— Directions —
From the entries that follow, reproduce exactly and only the lines from the line with "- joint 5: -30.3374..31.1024" to the line with "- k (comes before", endpoints included.

━━━━━ Material shown ━━━━━

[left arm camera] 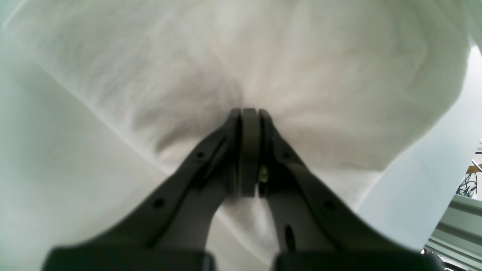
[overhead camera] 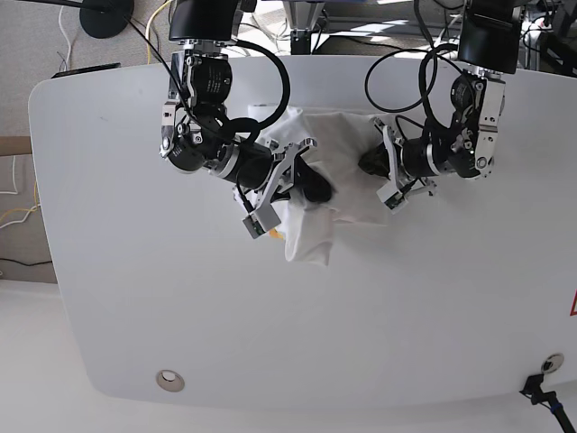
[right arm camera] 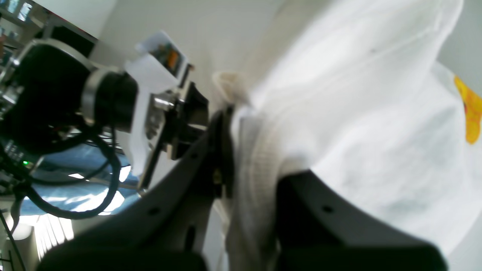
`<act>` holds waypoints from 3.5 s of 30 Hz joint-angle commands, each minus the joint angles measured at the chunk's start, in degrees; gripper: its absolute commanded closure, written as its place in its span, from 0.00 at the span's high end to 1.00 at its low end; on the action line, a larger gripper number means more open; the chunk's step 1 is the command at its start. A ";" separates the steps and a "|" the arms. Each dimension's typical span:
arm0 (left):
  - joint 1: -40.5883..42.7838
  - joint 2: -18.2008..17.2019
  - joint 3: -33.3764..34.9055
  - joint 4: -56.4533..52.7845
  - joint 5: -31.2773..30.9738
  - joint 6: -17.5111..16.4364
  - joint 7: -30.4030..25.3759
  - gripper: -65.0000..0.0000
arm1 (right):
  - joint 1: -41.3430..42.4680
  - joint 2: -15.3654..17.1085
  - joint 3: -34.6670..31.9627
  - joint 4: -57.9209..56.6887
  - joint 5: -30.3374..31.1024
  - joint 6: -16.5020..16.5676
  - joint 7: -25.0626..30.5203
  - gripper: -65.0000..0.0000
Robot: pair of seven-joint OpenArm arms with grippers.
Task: Fold the T-shirt properly
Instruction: 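Lift the strip with both grippers and fold it over onto itself, then lower the folded bundle and open both grippers, then press and square the folded shirt's sides with both grippers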
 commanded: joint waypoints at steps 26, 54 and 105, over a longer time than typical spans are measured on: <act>-0.46 -3.46 -10.44 10.31 1.76 0.14 3.05 0.00 | 3.20 -0.22 -8.82 -4.25 5.94 -9.12 6.47 0.40; 11.32 6.82 -4.46 23.05 4.05 0.14 4.10 0.00 | 11.64 8.03 -11.99 -18.05 -18.50 -4.20 20.89 0.00; -4.15 5.50 -1.04 0.20 25.85 0.14 -9.52 0.00 | -1.11 16.82 -13.74 -16.12 -18.41 -10.26 34.78 0.00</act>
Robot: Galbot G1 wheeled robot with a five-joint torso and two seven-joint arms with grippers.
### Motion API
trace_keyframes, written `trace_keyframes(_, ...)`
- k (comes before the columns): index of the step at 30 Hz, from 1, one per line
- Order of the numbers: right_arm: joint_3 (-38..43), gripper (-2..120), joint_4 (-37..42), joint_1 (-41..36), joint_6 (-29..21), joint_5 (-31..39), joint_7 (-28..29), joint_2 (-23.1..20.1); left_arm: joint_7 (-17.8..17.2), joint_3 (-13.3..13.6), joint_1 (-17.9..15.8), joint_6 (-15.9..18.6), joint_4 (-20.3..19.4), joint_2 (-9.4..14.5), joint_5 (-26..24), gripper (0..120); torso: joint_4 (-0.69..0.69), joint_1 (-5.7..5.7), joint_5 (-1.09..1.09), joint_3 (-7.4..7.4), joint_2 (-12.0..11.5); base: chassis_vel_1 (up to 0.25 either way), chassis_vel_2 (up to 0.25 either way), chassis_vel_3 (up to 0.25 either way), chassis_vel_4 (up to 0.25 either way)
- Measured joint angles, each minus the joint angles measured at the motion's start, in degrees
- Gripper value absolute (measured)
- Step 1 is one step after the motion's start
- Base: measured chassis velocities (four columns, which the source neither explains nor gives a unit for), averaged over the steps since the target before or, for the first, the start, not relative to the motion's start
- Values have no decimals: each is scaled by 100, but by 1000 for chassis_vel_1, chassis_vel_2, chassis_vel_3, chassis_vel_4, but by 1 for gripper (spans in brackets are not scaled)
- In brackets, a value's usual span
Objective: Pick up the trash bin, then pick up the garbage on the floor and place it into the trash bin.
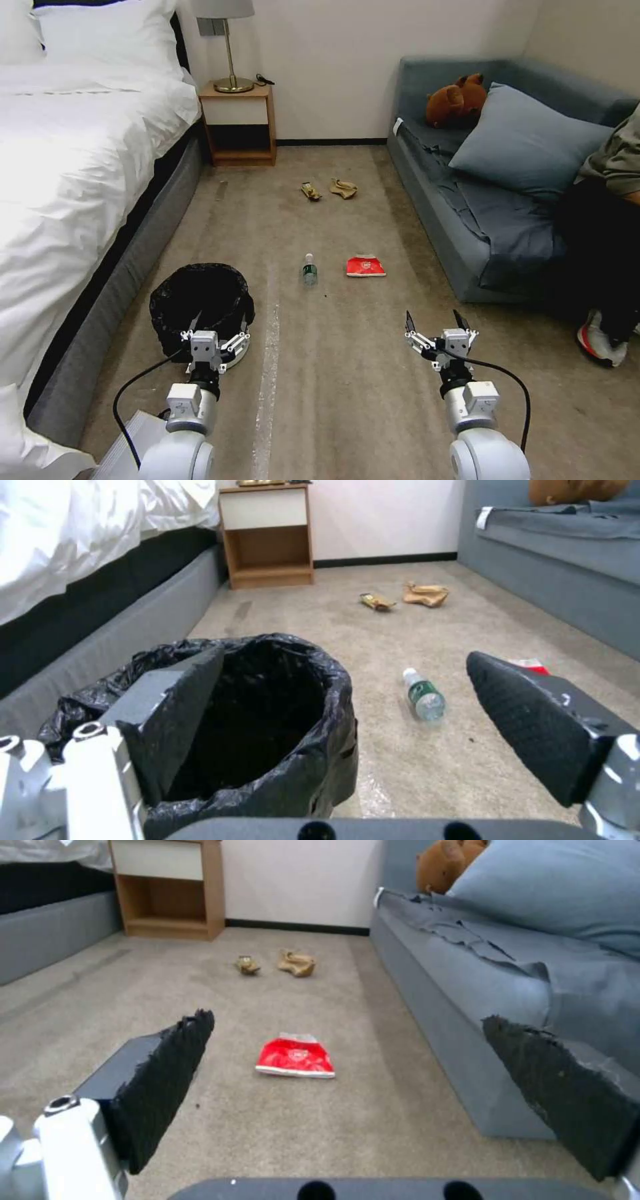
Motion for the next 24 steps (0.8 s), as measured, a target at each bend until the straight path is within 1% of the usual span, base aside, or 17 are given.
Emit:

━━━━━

— Response area —
  - joint 5: -30.3374..31.1024
  - joint 6: -16.5020..16.5676
  - joint 7: -25.0626..30.5203
  - gripper: -65.0000..0.0000
Robot: pair of seven-joint OpenArm arms with grippers.
Task: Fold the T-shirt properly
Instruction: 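Lift the strip with both grippers and fold it over onto itself, then lower the folded bundle and open both grippers, then press and square the folded shirt's sides with both grippers
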 commanded: joint waypoints at steps 26, 54 and 105, over a longer time than typical spans are measured on: <act>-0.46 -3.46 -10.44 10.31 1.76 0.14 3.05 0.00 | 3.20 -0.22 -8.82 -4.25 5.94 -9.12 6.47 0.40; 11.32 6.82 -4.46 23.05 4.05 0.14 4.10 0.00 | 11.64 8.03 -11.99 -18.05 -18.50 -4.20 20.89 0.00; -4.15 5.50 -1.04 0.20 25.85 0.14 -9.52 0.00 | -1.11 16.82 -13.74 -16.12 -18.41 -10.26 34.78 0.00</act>
Robot: Galbot G1 wheeled robot with a five-joint torso and two seven-joint arms with grippers.
### Motion API
trace_keyframes, written `trace_keyframes(_, ...)`
- k (comes before the columns): index of the step at 30 Hz, from 1, one per line

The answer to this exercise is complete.